So here I am in the MLK Ballroom of the Decatur Holiday Inn blogging. I feel so hip and cool. I could be a political pundit what with this ability to blog during important events. I guess that to prove that claim, however, I really need to talk a bit less about me and a bit more about the conference.

NOTE: I’ve tried to indicate the phrases that Probst spoke with quotation marks. That said, this is not a transcript of the presentation, but a rough paraphrase, typed as he talked.

Bob Probst is speaking now, after an amazing tag team introduction by two past presidents who made reference to dear old Bob’s problems with the FBI. Bob says that the rumors are unfounded.

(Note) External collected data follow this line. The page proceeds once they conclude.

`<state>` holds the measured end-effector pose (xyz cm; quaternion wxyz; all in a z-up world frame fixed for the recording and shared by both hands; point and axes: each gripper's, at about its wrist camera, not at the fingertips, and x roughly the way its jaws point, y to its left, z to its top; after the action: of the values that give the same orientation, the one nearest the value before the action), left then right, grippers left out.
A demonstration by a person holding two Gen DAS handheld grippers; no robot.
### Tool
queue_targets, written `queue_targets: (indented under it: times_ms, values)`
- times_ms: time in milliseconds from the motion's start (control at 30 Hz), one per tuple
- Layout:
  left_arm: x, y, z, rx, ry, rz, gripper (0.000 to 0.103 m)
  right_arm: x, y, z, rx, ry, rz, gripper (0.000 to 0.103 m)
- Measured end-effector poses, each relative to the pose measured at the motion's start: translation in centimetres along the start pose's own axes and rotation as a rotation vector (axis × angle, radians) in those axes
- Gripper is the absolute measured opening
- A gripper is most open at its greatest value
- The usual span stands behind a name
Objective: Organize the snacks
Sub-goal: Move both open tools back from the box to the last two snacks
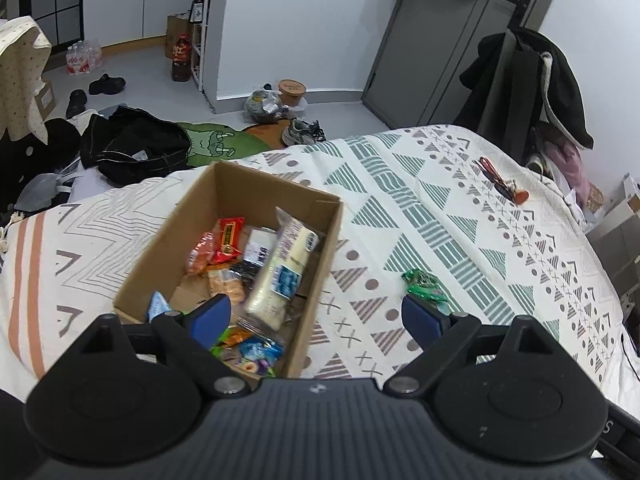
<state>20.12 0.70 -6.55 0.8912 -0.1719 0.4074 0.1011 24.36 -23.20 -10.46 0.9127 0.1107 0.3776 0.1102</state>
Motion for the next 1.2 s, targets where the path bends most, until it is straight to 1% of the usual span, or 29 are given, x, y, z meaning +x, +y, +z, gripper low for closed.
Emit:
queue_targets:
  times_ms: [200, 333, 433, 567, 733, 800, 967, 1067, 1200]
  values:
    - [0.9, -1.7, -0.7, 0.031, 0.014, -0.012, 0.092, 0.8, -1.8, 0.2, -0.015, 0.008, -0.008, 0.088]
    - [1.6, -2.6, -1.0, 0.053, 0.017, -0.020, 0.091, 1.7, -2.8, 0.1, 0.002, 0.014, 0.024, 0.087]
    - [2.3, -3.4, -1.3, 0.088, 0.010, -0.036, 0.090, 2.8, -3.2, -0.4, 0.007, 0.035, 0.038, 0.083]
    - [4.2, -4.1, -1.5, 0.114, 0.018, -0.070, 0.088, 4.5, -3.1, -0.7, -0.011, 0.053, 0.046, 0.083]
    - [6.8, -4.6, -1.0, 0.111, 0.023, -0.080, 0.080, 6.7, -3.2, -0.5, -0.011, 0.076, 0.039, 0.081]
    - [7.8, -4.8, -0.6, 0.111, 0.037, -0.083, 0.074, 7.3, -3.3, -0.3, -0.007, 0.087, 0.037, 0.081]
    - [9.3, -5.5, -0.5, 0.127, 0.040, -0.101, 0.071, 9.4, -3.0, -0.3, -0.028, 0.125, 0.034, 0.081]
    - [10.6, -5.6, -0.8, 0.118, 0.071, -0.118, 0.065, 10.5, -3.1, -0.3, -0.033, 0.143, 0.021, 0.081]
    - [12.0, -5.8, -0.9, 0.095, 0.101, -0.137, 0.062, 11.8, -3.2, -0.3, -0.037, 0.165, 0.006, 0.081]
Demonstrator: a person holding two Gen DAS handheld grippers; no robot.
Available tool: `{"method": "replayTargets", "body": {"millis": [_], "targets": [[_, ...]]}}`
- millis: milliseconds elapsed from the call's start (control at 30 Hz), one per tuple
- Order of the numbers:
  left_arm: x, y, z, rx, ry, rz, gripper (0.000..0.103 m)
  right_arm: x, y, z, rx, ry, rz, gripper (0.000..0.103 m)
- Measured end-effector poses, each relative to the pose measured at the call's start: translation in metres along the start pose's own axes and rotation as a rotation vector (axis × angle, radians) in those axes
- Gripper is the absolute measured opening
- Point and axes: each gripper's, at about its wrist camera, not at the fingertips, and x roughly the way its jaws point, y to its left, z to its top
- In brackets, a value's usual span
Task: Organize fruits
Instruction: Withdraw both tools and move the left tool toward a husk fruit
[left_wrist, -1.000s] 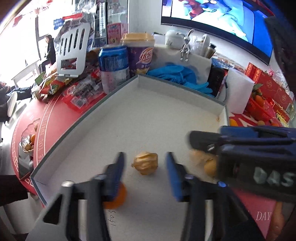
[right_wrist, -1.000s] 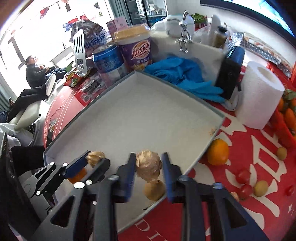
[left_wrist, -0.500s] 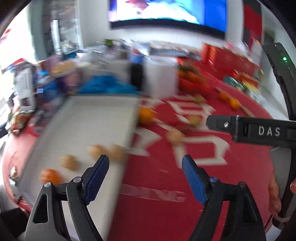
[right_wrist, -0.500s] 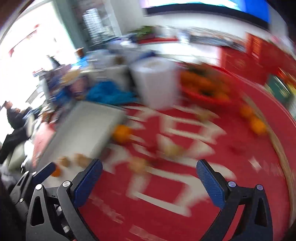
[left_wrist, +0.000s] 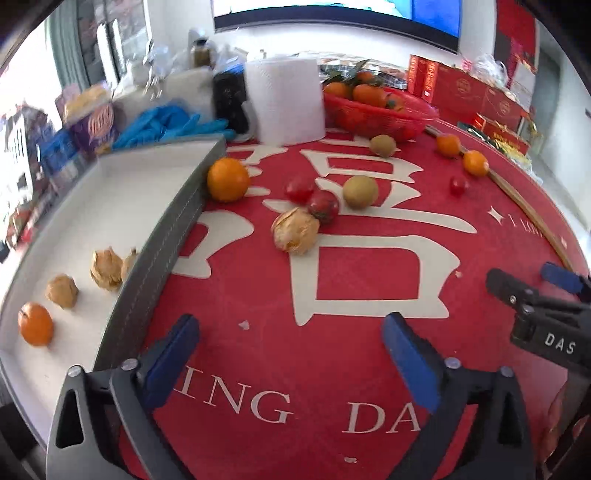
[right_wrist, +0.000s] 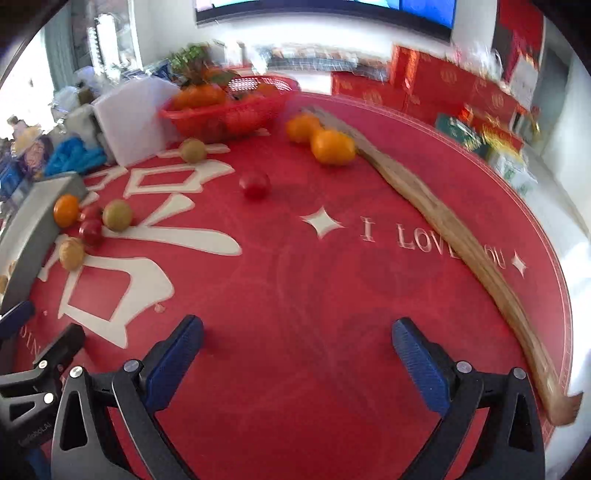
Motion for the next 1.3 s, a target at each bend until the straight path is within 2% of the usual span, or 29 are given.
{"method": "replayTargets", "body": {"millis": [1300], "targets": [[0.0007,0.0018,0.0012,-0.005,0.001,0.004,0.102,0.0018,-0.0003,-0.0002,0.0,-0.001,0.0,0.103]]}}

He’s moved smoothly into a discussion of reading and how we read, with an amazingly smooth and lovely reading voice I might add.

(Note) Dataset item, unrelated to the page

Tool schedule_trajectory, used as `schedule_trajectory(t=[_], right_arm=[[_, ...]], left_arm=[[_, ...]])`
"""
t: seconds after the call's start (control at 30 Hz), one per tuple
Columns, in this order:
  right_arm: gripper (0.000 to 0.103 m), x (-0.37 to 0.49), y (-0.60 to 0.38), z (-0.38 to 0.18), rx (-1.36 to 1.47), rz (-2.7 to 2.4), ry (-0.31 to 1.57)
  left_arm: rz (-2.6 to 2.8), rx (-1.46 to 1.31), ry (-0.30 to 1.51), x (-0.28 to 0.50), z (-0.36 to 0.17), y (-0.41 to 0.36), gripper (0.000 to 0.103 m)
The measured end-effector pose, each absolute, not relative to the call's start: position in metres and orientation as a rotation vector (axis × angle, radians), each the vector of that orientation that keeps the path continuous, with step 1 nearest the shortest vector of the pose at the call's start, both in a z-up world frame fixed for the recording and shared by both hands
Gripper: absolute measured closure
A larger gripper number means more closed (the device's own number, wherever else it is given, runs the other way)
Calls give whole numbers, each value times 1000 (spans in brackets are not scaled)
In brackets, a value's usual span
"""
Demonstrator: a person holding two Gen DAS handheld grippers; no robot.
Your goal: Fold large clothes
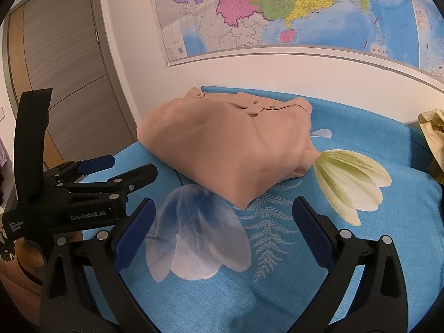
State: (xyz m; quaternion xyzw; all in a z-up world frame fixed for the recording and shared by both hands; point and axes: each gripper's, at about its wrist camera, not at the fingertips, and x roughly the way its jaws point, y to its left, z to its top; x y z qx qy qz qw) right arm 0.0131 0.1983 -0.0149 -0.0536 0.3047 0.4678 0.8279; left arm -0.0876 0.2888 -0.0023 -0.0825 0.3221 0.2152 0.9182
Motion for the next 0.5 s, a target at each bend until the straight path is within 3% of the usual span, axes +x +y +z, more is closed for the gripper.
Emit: schedule_trajectory(t=[0.5], right_arm=[[6,14,199,-16,-110,996,654]], left_arm=[[442,-174,668,-87,-4,287,7]])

His presentation is focusing on an extended comparison to diving. Before he moved to the Florida Keys, his expereience was very grounded in specific, detailed rules. As a diving instructor, he insisted upon drills and skills and absolute adherence to rules. After his move, he found that all that deteriorated. That there was “a disconnect between what he thought, what he knew, and what he was actually doing.”

He then went onto take a class on diesel mechanics. And again, the reading in the text, the instructions, fell short of what he actually found himself doing.

To connect to the teaching of English, he emphasizes that though there is perhaps a disconnect between what we teach and what we learn in the classroom, it has to do with how the situation of the classroom transfers (or doesn’t) to the “real world.” “We teach kids to deal with things like metaphor” he says. “It’s an utter waste of time,” Probst says. “We want students to go out into the world and see an image or hear a song and have it ‘work’; not to spend all their time trying to decide whether a particular image is a metaphor or a simile.”

Another example of a soldier returning from Iraq comparing his work to being in the superbowl. And yet, there are “very sharp distinctions between football and blowing up cities.” “Bombing over Baghdad people died.” “The soldier’s metaphor, as wonderful as it was in some ways, failed in other. There are differences, subtleties, that are missing.”

More examples of “disconnects.” Letting metaphor go unexamined, unconsidered. “We need to ask more questions and explore things more closely, and it is our job as English teachers to help students develop the intellectual predisposition to look at what the metaphor reveals and what it hides.” We must teach students to read closely.

War has a variety of definitions. War as a conflict between states. War as a social agenda. Although there are similarities, there are very important differences. These differences are what we need students to realize. If students confuse these two terms “we really screw things up.” If we conduct a war on poverty by bombing East St. Louis, we really make a lot of people unhappy.” When we talk about a war on terrorism, we are making a mistake.

Another example: “mission accomplished”—”there are a number of questions that even a competent 6th graders should be able to raise about such a statement. A well-trained student, we must hope, wouldn’t let such a phrase just hang there.” When s/he does, become “a victim. Become people who have been victimized by language.”

Exploration of connections to Rosenblatt’s work. “If we don’t teach kids to read texts responSIVEly [his emphasis], if we let them forget about metaphors and what they do, if we don’t explore language and raise questions, democracy is in jeopardy.”

The real job of an English teacher over the next years is to teach kids to understand how language works, not how a specific poem works. We must teach students to ask questions, to not let language go by unexplored and unchallenged. The critical thing we need to be working for is to develop the habits of mind.

Sharon mentioned yesterday that Probst was doing work on the rhetoric of war. The topic came up because we were talking about Night, which I taught in a FYC class that focused on the special topic “Rhetoric of War.” It seemed interesting yesterday when Sharon mentioned it; but now I see how the topic is connecting to his thinking. His discussion drew many of the various threads together for me. He might say that he took those “disconnects” in my thinking and connected them in meaningful ways.

Without a doubt, I knew that there were important questions about the ways that we talk about “war,” and I think that realization is clear in my List of Ten on the Rhetoric of War. I’ve tried to ask students to explore language and how it works in several lists actually. But I don’t think that I had mentally woven the connections between that kind of thinking and general teaching strategies for how we teach students to read the world.

I’m not completely sure that I can explain the connections completely right now. But I felt like I understood an important connection. I still do. I just don’t have the words for it yet.